Este año la festividad de Pentecostés nos llega de la mano
de la beatificación del asesinado arzobispo salvadoreño, Óscar Arnulfo Romero. Cuando aquel día de
1980, recibíamos la noticia de su asesinato mientras celebraba la Eucaristía, nos
sentimos estremecidos por el dolor de despedir a quien fue una de las voces más
comprometidas con los problemas humanos del continente americano, una voz
cercana a los pobres , defensora de los derechos humanos más elementales, desafiante
para el régimen militar de la época en El Salvador. Una voz profética, porque
era sin duda una voz llena de Espíritu Santo. Una voz para hacer resonar la
palabra de Dios, que es anuncio, liberación, gozo, justicia, paz, perdón,
exigencia.

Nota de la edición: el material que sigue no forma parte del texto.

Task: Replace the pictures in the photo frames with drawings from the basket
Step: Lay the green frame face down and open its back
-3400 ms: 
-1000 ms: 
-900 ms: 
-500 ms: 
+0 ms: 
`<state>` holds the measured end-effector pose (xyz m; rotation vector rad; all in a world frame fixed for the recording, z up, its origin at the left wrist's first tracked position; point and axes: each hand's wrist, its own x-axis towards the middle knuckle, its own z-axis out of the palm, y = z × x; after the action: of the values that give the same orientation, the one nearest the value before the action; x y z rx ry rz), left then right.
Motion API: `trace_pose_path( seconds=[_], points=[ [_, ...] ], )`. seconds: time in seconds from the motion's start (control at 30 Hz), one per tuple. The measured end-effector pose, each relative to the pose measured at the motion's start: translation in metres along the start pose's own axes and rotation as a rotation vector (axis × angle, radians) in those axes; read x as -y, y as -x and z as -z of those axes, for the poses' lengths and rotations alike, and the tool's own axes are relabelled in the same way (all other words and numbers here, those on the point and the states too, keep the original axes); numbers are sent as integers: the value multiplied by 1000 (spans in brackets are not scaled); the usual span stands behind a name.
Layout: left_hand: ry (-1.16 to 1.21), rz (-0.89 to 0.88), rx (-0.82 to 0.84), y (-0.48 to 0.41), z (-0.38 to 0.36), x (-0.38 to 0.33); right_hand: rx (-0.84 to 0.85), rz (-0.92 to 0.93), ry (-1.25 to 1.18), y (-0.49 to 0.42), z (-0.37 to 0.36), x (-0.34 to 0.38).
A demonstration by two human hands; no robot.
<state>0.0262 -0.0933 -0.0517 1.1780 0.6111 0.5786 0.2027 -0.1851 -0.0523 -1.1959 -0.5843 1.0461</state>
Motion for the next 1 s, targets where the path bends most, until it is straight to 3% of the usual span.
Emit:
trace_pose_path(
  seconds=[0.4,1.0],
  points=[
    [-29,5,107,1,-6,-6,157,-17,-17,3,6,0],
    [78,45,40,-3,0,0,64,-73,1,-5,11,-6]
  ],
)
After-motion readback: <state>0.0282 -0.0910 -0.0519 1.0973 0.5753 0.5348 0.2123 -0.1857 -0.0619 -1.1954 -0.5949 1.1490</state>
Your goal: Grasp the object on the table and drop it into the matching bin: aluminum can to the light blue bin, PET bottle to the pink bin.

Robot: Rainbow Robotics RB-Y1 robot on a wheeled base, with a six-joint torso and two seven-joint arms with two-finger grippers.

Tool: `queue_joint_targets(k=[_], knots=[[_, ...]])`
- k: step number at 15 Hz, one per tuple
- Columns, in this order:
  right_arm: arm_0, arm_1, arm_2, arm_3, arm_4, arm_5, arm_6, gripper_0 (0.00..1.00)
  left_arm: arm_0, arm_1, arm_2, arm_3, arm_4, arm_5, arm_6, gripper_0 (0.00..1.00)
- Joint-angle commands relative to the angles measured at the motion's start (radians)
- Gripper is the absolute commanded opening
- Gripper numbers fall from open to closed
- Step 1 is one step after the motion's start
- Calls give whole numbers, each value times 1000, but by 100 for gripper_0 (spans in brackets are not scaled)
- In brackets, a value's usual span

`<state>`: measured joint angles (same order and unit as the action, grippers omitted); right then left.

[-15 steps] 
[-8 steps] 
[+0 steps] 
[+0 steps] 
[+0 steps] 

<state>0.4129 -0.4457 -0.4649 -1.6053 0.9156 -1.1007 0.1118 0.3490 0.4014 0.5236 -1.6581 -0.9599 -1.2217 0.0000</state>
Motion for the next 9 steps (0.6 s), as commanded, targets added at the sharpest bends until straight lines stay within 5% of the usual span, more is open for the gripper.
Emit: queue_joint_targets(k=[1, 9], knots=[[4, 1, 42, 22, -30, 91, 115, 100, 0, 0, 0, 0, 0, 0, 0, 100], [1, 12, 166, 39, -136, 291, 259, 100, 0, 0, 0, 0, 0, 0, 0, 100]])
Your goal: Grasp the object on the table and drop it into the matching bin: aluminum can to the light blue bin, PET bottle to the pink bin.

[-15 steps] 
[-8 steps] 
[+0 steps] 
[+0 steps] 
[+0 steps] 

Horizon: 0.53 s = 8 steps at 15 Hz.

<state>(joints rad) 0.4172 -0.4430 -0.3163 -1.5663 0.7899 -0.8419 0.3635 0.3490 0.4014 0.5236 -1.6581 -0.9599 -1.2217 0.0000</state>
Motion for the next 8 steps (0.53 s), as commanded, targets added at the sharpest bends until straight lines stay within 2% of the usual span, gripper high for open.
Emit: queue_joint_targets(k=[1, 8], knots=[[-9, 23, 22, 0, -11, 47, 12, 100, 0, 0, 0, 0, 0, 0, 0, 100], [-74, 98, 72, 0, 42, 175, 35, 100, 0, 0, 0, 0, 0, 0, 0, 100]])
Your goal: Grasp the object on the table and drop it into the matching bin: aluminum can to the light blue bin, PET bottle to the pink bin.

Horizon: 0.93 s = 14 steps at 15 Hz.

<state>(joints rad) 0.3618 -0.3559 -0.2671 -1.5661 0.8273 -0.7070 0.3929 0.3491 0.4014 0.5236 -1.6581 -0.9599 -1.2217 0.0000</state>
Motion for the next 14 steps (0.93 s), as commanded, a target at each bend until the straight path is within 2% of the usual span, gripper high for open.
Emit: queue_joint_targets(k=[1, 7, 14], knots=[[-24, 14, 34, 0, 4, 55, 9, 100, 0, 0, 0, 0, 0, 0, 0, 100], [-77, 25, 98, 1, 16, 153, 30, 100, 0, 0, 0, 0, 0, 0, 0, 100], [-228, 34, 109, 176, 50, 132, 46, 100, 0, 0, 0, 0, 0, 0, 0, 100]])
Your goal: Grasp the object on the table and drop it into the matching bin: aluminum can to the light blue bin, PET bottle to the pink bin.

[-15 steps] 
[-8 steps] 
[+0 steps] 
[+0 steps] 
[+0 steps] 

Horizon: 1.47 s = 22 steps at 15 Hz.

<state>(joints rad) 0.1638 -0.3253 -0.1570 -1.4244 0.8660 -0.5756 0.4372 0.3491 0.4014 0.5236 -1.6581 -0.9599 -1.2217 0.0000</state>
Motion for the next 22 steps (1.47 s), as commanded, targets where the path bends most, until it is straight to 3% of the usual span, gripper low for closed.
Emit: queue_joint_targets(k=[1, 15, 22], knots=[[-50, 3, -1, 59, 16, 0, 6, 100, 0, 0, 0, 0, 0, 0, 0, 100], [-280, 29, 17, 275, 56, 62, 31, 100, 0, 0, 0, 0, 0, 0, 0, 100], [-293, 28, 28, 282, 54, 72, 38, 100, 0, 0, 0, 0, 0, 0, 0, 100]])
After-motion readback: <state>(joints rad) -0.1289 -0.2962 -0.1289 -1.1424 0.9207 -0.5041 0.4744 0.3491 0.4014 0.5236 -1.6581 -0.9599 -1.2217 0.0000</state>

Una voz que llamaba a la conversión radical del ser humano y
la sociedad.
Y ha sido triste, muy triste, que desde sectores
ultra-conservadores de la propia Iglesia se haya querido esconder este profundo sentido
cristiano, confundiendo su figura y tildándolo de demagogo comunista. Él mismo
confesaba que le había hecho obispo el pueblo de Dios. Que era el paso de los
días alterados, los sufrimientos populares, la sangre derramada, los gozos
compartidos lo que había conformado su consagración. Era un corazón solidario,
alimentado por el Espíritu. Alguien que creía en la comunidad. En realidad Óscar Romero fue asesinado por creer y practicar el amor. El mismo que nosotros
decimos profesar, pero….¿lo practicamos?.
La llegada del Papa Francisco ha terminado por impulsar este atascado proceso
de beatificación, que no es otra cosa
que el camino hacia la canonización de quien desde hace 35 años es ya conocido popularmente como San Romero de América.